Smug tweaking, shrinking cataloguers, and the corridor of uncertainty: CILIP Cataloguing & Indexing Group conference 2012

Although I am sure others will blog about #CIG12 in a more indepth manner*  I just wanted to express my delight about the excellent conference that took place earlier this week in Sheffield.  Two days packed full of thought provoking presentations, 25 speakers and just over 100 attendees; at times my brain was hurting, and I felt weighed down with concern about the things I didn’t know but really should; whilst at other moments I felt proud to be a cataloguer, and inspired to tackle new things.

There were four themed sessions spread out over the two days; Working with new standards, Working co-operatively, New challenges for cataloguers; and Developing working practices.  RDA, as to be expected, was a key issue to be talked about.  Celine Carty brought us updates from the ALA conference, and managed to succinctly condense 5 days into one talk.  It was extremely useful hearing about the view from across the pond, and she also gave us a great handout of links too!

There was quite a contrast between this conference and the last CIG conference in 2010 with

Keen attendees ready & waiting

attitudes to RDA, from what I can remember of two years ago, most people in the room weren’t really sure about how they would be tackling RDA, and were waiting for guidance from someone else.  This time round a good 50% of the audience were actively preparing for RDA, were devising training sessions for their staff (or looking for online material they could use), or were very aware of what work they had to do.  I also don’t think that anyone in the room was thinking of it as ‘Retirement Day Approaching’.  Celine Carty passed on some take home messages; things like “its now when not if” and “evolution not revolution”, she also commented that actually it can be quite good not to be the trailblazers.  While the rules are still being refined, and problems still being ironed out, its quite nice to be able to learn from what is happening in the US.  Stuart Hunt also gave us some food for thought in his session on ‘Implementing RDA in your ILS’, and pointed out that as well as us cataloguers having to get our heads round RDA, that we also had a lot of communication work to do – we need to talk to system vendors, and record supply agencies, colleagues who work on the front line and those who are library management.  We also need to consider whether our systems are ready for RDA, there are new fields, will they display or be indexed, will there be problems loading data into the system etc etc.  Anne Welsh & Katharine White also reminded us that there is always change, and we already have hybrid systems.  We need to accept that there never was a better time to embrace RDA, although we should question everything; and that standards, materials, and even students are always evolving.
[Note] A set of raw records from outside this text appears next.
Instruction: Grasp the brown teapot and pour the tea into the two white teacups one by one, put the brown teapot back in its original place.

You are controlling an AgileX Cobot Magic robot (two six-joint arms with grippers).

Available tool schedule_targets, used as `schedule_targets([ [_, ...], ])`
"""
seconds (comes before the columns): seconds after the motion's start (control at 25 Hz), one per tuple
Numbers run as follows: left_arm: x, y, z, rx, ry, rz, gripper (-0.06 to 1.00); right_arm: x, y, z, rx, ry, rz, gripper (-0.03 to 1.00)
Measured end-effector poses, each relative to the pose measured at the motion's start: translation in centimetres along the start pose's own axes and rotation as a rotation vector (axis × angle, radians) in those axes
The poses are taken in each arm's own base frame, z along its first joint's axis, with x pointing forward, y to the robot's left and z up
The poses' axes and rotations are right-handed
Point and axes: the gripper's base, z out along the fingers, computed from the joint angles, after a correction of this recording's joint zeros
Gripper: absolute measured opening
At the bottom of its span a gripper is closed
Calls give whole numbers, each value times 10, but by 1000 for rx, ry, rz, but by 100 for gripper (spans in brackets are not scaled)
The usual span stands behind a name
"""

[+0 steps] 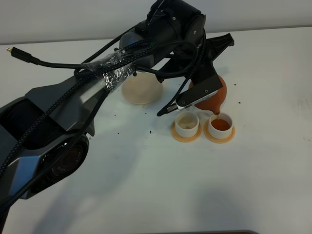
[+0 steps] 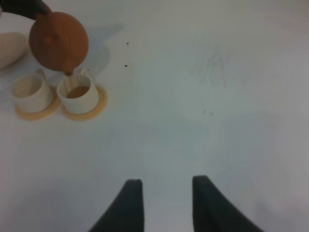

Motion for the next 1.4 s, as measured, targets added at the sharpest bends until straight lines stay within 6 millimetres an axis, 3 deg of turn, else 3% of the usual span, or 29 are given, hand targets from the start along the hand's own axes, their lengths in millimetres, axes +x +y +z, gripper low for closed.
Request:
schedule_targets([
  [1.4,-9,8,-4,8,48,65,12,0,0,0,0,0,0,24],
])
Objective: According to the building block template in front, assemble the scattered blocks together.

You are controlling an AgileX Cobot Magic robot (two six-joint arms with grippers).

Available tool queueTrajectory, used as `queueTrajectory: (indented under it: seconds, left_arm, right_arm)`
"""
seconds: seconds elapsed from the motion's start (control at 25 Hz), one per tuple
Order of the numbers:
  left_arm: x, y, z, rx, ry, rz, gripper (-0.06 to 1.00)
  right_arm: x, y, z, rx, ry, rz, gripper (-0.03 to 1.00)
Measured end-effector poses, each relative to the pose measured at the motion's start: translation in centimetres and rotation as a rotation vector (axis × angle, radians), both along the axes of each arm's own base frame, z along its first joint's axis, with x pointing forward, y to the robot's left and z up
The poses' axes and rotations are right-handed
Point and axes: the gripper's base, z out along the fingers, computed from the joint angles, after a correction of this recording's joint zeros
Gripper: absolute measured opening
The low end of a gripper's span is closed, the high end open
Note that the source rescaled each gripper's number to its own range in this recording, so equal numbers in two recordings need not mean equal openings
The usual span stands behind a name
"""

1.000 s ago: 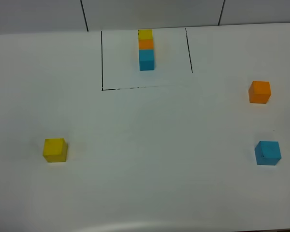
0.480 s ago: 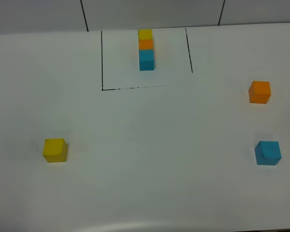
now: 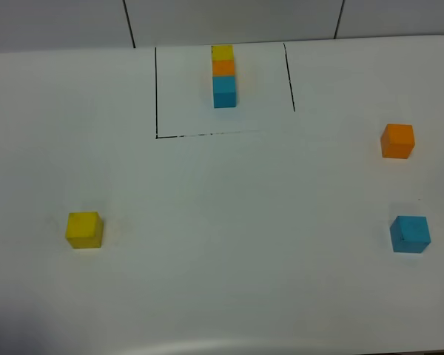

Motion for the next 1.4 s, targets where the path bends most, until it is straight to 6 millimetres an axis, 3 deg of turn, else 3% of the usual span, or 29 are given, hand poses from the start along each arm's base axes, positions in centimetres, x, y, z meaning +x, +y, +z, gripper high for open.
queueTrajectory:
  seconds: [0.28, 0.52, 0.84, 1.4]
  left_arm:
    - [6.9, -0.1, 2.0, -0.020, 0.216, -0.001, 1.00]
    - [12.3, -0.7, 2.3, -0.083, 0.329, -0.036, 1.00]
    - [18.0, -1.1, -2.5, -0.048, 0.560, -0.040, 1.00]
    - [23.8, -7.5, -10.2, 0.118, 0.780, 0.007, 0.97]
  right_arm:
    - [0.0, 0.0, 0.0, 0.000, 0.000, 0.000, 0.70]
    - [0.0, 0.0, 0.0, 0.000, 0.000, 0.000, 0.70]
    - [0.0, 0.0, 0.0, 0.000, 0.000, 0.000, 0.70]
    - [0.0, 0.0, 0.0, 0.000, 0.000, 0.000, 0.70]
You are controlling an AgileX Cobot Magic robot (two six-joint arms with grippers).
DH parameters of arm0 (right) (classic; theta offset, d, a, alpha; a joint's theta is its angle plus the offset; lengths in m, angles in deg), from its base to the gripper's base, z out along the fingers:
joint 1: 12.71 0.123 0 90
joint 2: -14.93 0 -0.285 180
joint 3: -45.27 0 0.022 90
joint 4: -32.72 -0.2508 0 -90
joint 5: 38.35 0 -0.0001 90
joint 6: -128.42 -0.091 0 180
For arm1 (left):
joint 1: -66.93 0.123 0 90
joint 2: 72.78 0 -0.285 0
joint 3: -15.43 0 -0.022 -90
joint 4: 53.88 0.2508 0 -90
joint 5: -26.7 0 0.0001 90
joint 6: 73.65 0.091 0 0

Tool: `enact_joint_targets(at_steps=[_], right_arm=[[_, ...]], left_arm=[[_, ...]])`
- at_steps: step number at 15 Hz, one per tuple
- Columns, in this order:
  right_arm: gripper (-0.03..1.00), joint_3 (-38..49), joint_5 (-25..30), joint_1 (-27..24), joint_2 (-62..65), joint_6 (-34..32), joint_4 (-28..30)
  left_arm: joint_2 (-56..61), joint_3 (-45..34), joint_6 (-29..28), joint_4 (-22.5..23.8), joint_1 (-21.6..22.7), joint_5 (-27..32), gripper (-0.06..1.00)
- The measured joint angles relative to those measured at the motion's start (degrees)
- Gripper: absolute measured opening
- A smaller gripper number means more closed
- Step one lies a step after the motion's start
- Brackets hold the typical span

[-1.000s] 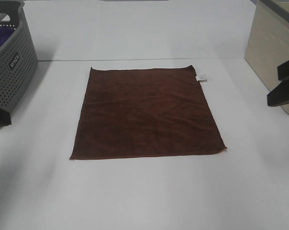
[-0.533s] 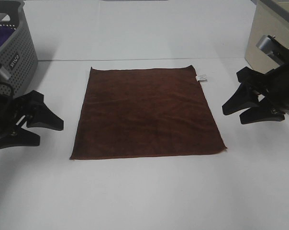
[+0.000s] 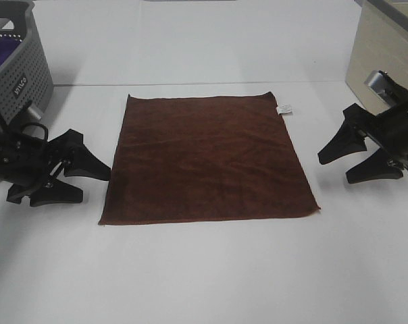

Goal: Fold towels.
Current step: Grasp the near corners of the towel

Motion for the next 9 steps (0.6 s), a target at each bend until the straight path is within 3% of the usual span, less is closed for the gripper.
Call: enact_joint_targets(at_steps=[9], right_arm=[[0.68, -6.9, 0.6, 6.9, -10.2, 0.1, -1.8]], left_arm=[[-5.9, 3.8, 0.0, -4.0, -7.3, 0.1, 0.69]])
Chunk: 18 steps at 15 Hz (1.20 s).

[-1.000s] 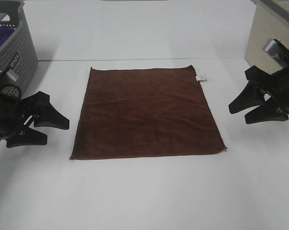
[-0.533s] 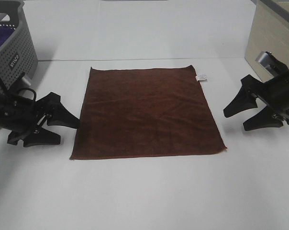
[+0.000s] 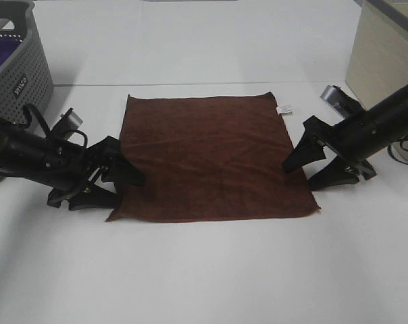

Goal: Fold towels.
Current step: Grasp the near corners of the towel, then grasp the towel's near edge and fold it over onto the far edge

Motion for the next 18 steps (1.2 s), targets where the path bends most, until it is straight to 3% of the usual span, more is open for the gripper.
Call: enact_joint_targets(at_steps=[2, 3, 4, 6, 7, 8, 10, 14, 18], right_arm=[[0.66, -0.6, 0.9, 2.7, -1.1, -0.1, -1.4], [0.6, -0.6, 0.9, 3.8, -1.5, -0.1, -1.5], [0.5, -0.6, 0.7, 4.2, -1.8, -0.2, -1.3], [0.22, -0.6, -0.3, 4.2, -2.3, -1.9, -0.5], [0.07, -0.6, -0.9, 4.2, -2.5, -2.7, 0.1], [0.0, -0.6, -1.0, 4.2, -2.5, -3.0, 0.2], [0.0, -0.2, -0.9, 4.2, -1.5, -4.1, 1.3], [0.0, 4.9, 0.5, 4.2, 5.2, -8.4, 5.5], [0.0, 13.6, 0.5, 4.5, 9.0, -8.9, 5.0]], left_arm=[[-0.9, 1.1, -0.1, -0.3, -1.6, 0.7, 0.67], [-1.1, 1.3, -0.6, -0.1, -1.8, 0.3, 0.61], [-1.4, 1.3, -1.3, 0.2, -1.8, -0.3, 0.49], [-1.7, 1.3, -1.8, 1.7, -1.8, -2.9, 0.1], [-1.8, 1.3, -1.9, 1.8, -1.8, -3.4, 0.01], [-1.8, 1.3, -2.2, 1.9, -1.8, -3.4, 0.0], [-1.8, 1.3, -4.3, 4.1, -1.8, -1.9, 0.0], [1.0, -2.1, -11.6, 13.1, -1.8, 1.0, 0.0], [6.8, -10.0, -11.9, 14.0, -1.8, 1.0, 0.0]])
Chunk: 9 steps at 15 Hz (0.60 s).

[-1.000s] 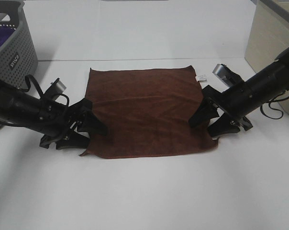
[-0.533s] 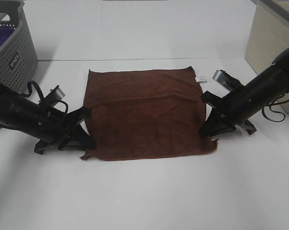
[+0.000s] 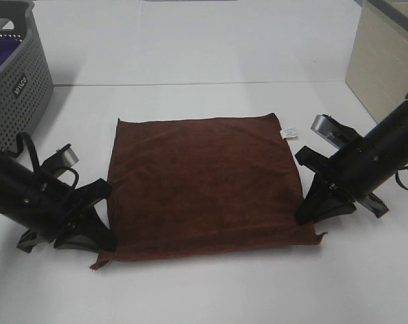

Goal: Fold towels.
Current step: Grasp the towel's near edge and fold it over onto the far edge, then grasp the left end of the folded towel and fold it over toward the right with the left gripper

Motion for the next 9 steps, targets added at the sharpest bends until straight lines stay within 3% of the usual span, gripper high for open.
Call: enact_joint_targets(at_steps=[4, 9], right_arm=[[0.0, 3.8, 0.3, 0.1, 2.6, 0.0, -1.4], [0.0, -9.6, 0.3, 1.3, 3.6, -1.0, -0.6]], left_arm=[[4.2, -3.8, -0.2, 0.9, -0.3, -0.2, 0.0], [5.7, 8.2, -6.5, 3.2, -0.3, -2.1, 0.0]])
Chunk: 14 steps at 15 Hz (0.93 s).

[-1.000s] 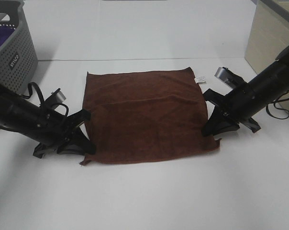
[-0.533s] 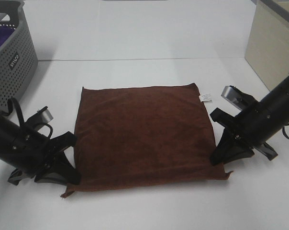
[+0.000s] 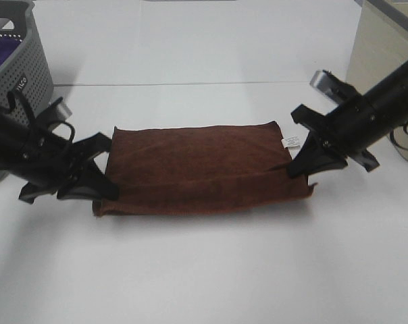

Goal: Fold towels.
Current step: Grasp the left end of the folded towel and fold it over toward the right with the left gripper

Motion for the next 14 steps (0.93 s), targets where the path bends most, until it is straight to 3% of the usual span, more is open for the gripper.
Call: enact_joint_targets(at_steps=[8, 12, 14], right_arm=[[0.0, -34.5, 4.2, 0.0, -18.9, -7.6, 2.5], [0.0, -40.5, 4.6, 0.0, -25.3, -10.0, 4.6], [0.07, -40.6, 4.1, 0.0, -26.0, -10.0, 4.9]], left_arm=[[-14.7, 27.4, -8.4, 6.9, 0.0, -0.1, 0.0], [-22.8, 38.3, -13.1, 11.7, 0.0, 0.9, 0.0], [-24.8, 39.9, -14.2, 11.9, 0.0, 1.4, 0.08]])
Conference venue – Halifax Hall

Although RDA was casting a big shadow over us, there were plenty of other topics to discuss too.  Deborah Lee introduced the idea of the proposed UK NACO funnel, a project to collaborate on creating authority files.  Traditionally a funnel is managed by one person which is a huge commitment, and there can be delay in training new members to join; this current project however is aiming for a cascade of training  and aims to get as many participants acting independently as soon as possible with a critical mass of people who are happy to train others.  It will be a great professional development opportunity for anyone who gets involved.

As we are probably all aware we are in the midst of a time of many challenges for cataloguers, as Heather Jardine noted – ‘change is the new normal’.  We are having to face restructuring and streamlining, changes in roles, as well as changes in rules and materials.  There were several presentations demonstrating how various cataloguers are adapting  to these challenges including Helen Williams’ overview of ‘transforming a bibliographic services team from copy cataloguers to metadata creators’.  Her team have had a growing involvement in their institutional repository LSERO; with a review of workflows, additional training and comprehensive documentation the team have become multi-skilled, and better future-proofed.

Shelf-ready reared its ugly head towards the end of the conference (sorry, I admit I am not a fan!).  What still stood out for me, (and is one of my biggest problems with the whole shelf ready thing), was the standard of records being supplied – the poor quality, wrong classmarks, e-book records for print records, etc etc and even some poor processing.  What kind of service do vendors think they are providing?  And since so many of us are guilty of ‘smug tweaking’* why aren’t there more ‘good’ records available?

CIG do great bags!

I haven’t mentioned everybody who talked, but would like to say I gained something from every speaker; I’m not a fan of cricket but really enjoyed hearing abut the Marylebone Cricket Club library courtesy of Neil Robinson, and the challenges he faced with revamping a bespoke classification system (and his corridor of uncertainty); and even though I’m not a fan of shelf-ready I appreciated hearing about experiences from Sheffield with Emily Bogie, and Warwick with Christina Claridge.  And I really should mention the High visibility cataloguing blog and Cat23 –  a project I’m keen to hear more about.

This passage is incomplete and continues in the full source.